2. Compute the ***Features Selection*** (based on ***F-Measure Overall Average*** comparison).
> (d) The ***F-Measure Overall Average*** is the average of ***Features F-Measure*** (c) for all classes `c` and for all features `f`.
> It answers the question: "_What are the mean of information contained by features in all classes ?_"
> (e) A feature `f` is ***Selected*** if and only if it exist at least one class `c` for which the ***Features F-Measure*** (c) `FM[f][c]` is bigger than the ***F-Measure Overall Average*** (d).
> It answers the question: "_What are the features which contain more information than the mean of information in the dataset ?_"
> (f) A Feature `f` is ***Deleted*** if and only if the ***Features F-Measure*** (c) `FM[f][c]` is always lower than the ***F-Measure Overall Average*** (d) for each class `c`.
> It answers the question: "_What are the features which do not contain more information than the mean of information in the dataset ?_"
3. Compute the ***Features Contrast*** and ***Features Activation*** (based on ***F-Measure Marginal Averages*** comparison).
> (g) The ***F-Measure Marginal Averages*** for a given feature `f` is the average of ***Features F-Measure*** (c) for all classes `c` and for the given feature `f`.
> It answers the question: "_What are the mean of information contained by the feature `f` in all classes ?_"
> (h) The ***Features Contrast*** `FC[f][c]` for a given class `c` and a given selected feature `f` is the ratio between
> the ***Features F-Measure*** (c) `FM[f][c]`
> and the ***F-Measure Marginal Averages*** (g) for selected feature f
> put to the power of an ***Amplification Factor***.

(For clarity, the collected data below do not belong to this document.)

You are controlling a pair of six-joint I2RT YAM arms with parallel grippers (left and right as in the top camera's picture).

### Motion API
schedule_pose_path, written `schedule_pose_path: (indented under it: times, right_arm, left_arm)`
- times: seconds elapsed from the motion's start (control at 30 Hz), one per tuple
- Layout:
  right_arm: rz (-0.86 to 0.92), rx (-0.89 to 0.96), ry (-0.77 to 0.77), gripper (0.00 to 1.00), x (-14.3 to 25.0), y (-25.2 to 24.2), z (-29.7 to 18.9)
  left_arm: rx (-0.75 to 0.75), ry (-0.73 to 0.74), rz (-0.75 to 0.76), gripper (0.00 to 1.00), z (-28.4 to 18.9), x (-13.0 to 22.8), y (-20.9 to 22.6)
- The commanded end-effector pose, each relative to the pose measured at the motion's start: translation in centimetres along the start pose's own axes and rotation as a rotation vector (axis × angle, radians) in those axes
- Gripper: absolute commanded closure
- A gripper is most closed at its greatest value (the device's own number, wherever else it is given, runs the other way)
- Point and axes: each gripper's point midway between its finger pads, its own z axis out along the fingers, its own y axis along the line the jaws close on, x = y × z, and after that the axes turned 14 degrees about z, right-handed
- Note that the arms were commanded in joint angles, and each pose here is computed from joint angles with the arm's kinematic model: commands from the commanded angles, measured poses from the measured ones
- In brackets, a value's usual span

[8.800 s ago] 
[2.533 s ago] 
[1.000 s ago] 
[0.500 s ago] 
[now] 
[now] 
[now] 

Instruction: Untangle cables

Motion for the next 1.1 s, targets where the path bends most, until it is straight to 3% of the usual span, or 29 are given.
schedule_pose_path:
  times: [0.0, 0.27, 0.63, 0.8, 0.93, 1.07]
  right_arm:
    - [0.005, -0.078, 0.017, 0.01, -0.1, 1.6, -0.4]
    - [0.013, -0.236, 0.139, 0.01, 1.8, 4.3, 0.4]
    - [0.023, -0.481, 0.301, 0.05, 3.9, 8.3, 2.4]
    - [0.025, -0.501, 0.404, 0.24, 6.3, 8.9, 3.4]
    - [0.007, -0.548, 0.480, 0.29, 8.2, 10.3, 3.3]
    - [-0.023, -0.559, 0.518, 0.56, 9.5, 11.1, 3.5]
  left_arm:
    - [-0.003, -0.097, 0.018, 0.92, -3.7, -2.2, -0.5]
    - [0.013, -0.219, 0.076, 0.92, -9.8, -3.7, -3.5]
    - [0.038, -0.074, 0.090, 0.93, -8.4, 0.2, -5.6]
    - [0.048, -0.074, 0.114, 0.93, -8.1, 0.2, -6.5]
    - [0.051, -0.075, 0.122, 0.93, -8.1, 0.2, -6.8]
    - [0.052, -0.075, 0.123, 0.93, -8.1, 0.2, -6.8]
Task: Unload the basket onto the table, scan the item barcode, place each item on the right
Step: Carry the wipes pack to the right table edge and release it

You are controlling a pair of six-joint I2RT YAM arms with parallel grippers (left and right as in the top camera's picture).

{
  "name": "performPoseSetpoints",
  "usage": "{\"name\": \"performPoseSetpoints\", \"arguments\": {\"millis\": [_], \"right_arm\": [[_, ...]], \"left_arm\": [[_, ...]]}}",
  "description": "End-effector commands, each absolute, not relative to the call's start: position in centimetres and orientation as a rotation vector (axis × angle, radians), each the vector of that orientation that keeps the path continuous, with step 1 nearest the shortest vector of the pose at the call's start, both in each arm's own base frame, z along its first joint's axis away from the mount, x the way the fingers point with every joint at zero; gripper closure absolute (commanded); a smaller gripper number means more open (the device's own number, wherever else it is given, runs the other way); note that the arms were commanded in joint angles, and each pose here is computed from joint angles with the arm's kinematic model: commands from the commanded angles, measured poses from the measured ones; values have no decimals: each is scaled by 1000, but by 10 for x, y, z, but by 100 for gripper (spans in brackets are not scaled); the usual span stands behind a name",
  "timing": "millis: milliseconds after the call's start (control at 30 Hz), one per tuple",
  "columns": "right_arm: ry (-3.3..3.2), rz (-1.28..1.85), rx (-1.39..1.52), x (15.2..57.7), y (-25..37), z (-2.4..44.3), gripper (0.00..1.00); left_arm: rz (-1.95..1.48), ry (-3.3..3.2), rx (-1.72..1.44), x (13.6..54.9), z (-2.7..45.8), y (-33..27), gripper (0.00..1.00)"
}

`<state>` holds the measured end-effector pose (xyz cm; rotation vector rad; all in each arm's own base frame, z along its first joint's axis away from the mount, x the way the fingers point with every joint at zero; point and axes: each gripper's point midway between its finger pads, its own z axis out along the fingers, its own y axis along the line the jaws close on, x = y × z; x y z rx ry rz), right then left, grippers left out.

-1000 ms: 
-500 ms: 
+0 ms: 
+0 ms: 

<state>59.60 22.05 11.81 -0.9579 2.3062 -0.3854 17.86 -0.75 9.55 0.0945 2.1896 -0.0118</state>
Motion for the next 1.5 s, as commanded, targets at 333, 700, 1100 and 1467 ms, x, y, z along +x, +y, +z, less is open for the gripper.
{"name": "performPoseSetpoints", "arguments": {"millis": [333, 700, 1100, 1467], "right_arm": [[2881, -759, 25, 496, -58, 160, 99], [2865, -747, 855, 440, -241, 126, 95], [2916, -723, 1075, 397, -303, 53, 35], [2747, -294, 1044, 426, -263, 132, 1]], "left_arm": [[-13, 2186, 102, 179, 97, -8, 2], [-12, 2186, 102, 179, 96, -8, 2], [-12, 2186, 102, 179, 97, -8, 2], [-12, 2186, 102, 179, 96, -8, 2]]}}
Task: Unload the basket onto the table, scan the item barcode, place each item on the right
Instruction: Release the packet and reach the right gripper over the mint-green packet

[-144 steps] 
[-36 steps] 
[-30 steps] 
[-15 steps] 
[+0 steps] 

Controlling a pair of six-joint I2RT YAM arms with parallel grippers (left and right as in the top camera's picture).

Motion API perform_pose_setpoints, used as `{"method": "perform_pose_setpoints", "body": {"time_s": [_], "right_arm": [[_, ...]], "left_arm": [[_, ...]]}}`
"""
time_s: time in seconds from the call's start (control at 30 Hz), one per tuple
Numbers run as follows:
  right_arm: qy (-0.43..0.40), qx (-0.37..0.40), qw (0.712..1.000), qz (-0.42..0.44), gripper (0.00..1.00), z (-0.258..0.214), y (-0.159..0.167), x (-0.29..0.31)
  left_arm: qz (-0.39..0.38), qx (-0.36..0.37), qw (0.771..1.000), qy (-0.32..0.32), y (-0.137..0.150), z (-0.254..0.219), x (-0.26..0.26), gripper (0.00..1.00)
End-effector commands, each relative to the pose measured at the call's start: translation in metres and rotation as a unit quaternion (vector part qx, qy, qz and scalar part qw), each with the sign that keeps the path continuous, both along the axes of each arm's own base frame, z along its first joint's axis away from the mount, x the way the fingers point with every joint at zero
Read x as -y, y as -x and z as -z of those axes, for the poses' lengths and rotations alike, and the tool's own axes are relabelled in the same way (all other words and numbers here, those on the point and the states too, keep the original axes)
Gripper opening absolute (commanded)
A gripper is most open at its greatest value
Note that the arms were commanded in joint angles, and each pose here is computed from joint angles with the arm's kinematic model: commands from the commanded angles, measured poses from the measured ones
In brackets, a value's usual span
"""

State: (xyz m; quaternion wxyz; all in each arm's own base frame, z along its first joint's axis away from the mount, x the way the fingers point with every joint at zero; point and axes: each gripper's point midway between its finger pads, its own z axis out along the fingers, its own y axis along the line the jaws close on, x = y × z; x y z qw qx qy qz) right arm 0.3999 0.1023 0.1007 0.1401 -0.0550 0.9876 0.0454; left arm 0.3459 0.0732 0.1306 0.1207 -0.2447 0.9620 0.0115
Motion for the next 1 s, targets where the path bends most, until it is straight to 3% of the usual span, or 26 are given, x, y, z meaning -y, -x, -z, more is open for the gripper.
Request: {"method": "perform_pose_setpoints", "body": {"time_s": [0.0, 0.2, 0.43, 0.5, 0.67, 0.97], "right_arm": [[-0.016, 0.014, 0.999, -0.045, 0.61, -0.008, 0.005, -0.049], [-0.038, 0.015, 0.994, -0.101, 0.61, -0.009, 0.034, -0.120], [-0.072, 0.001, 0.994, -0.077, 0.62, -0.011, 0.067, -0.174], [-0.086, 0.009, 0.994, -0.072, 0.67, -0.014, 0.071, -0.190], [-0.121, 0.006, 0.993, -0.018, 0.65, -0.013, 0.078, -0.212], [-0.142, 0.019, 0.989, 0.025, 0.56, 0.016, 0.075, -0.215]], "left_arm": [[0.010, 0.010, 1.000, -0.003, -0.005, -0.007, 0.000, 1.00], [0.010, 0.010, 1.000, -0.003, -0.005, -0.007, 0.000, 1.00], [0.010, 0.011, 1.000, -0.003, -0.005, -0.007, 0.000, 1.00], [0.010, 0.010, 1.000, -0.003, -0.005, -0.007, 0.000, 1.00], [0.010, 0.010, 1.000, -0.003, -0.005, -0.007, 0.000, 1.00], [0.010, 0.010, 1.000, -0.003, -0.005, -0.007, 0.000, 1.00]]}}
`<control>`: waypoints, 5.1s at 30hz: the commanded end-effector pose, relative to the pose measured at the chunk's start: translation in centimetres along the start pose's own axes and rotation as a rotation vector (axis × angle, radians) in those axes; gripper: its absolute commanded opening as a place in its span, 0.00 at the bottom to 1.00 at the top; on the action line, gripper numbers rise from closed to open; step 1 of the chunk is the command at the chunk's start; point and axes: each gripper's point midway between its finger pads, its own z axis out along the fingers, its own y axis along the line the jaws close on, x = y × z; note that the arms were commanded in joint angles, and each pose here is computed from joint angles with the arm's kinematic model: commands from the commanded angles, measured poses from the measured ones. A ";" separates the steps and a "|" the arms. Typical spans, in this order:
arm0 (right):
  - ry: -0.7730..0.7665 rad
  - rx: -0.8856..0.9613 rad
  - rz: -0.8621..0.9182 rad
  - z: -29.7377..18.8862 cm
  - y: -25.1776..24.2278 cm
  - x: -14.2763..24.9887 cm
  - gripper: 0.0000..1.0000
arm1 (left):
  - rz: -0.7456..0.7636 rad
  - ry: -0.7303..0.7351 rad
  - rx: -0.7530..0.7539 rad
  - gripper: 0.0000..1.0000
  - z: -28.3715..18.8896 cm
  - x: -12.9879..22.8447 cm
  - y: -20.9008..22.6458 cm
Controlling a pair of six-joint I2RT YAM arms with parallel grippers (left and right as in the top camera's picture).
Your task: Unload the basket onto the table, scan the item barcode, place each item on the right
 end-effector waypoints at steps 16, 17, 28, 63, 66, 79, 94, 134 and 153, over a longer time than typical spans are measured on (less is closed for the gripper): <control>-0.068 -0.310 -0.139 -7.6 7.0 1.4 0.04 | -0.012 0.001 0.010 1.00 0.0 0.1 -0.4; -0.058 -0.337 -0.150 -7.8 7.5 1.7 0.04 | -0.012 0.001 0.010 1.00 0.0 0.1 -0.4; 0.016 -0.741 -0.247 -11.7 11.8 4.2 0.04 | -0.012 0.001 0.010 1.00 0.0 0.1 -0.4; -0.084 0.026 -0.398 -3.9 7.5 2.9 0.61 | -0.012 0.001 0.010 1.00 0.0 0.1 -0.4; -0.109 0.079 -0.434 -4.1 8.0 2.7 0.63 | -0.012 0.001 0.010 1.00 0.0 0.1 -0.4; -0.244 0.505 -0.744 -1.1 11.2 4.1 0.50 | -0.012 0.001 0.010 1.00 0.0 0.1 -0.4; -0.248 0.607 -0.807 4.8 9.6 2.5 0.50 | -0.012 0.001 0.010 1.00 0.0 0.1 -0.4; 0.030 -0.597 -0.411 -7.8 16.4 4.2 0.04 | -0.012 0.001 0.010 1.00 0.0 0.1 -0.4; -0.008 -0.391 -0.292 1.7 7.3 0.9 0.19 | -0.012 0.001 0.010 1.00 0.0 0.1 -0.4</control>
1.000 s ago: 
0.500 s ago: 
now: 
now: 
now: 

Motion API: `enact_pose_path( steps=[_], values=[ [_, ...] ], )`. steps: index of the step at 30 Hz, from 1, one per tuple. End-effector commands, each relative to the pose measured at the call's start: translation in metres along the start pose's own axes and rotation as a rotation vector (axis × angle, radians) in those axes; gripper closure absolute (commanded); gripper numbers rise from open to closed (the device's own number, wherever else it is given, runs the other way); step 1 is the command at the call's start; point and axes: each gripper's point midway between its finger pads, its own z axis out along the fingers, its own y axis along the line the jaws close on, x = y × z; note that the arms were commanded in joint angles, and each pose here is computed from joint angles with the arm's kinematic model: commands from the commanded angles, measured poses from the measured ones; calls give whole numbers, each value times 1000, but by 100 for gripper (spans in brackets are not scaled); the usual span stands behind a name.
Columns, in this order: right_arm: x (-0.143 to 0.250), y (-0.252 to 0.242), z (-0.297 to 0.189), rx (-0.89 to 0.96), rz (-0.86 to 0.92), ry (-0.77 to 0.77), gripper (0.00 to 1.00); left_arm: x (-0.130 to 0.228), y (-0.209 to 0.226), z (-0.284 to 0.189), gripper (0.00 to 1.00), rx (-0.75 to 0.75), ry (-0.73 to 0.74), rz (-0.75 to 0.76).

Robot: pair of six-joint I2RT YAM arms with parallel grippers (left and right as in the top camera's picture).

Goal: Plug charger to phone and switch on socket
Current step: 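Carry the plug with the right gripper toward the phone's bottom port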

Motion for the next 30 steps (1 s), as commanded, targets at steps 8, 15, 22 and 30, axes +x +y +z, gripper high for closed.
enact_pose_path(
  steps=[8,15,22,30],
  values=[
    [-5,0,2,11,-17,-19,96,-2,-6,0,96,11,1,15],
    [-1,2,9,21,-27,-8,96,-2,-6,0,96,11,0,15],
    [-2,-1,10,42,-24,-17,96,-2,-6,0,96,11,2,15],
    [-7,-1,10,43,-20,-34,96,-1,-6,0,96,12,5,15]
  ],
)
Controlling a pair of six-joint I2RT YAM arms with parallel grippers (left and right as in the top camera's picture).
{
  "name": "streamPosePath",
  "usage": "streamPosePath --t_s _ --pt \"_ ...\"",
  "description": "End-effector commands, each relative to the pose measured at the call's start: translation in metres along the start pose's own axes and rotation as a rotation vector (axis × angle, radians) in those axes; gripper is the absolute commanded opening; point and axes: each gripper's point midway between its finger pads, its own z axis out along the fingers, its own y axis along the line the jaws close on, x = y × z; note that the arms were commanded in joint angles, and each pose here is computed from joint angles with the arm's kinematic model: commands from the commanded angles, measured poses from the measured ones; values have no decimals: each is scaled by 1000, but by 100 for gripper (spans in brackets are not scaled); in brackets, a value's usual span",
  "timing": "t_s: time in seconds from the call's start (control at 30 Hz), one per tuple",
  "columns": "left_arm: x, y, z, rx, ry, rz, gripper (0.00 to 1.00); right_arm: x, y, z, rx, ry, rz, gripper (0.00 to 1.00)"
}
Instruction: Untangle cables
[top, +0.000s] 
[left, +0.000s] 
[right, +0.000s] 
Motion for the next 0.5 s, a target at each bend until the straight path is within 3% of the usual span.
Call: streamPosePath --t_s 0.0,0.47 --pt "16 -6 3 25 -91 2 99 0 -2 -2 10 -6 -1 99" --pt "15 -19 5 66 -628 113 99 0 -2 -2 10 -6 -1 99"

> It answers the question: "_How relevant is the feature `f` to distinguish the class `c` ?_"
> (i) A selected Feature `f` is ***Active*** for a given class `c` if and only if the ***Features Contrast*** (h) `FC[f][c]` is bigger than `1.0`.
> It answers the question : "_For which classes a selected feature `f` is relevant ?_"
This metric is an **efficient method** to:
- **identify relevant features** of a dataset modelization;
- **describe association** between vectors features and data classes;
- **increase contrast** between data classes.
## <a name="Documentation"></a> Documentation
- [Main documentation](https://cognitivefactory.github.io/features-maximization-metric/)
## <a name="Installation"></a> Installation
Features Maximization Metric requires [`Python`](https://www.python.org/) 3.8 or above.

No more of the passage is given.